• Prompt: With the line that contains "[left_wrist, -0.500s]" as the first line, output exactly every line through the end of the material.
▼▼▼
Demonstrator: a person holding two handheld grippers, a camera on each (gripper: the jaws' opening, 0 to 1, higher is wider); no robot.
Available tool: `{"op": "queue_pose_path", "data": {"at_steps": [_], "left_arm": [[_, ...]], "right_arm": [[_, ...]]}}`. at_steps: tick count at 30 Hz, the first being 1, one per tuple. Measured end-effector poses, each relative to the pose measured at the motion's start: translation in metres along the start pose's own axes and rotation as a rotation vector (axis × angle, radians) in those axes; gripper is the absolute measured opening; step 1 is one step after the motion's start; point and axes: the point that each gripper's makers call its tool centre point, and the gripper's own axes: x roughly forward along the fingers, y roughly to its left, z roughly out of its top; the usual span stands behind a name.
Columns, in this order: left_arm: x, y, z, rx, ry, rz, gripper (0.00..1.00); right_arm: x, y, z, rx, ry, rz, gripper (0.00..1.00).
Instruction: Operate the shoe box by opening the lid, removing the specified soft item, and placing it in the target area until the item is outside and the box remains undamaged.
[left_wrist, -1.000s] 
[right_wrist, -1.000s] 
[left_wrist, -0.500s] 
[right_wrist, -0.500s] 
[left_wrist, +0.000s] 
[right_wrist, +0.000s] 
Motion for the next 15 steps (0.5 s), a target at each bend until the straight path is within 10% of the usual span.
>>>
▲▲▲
• Worked solution:
[left_wrist, -0.500s] 
[right_wrist, -0.500s] 
[left_wrist, +0.000s] 
[right_wrist, +0.000s] 
Motion for the next 15 steps (0.5 s), a target at each bend until the straight path is within 10% of the usual span.
>>>

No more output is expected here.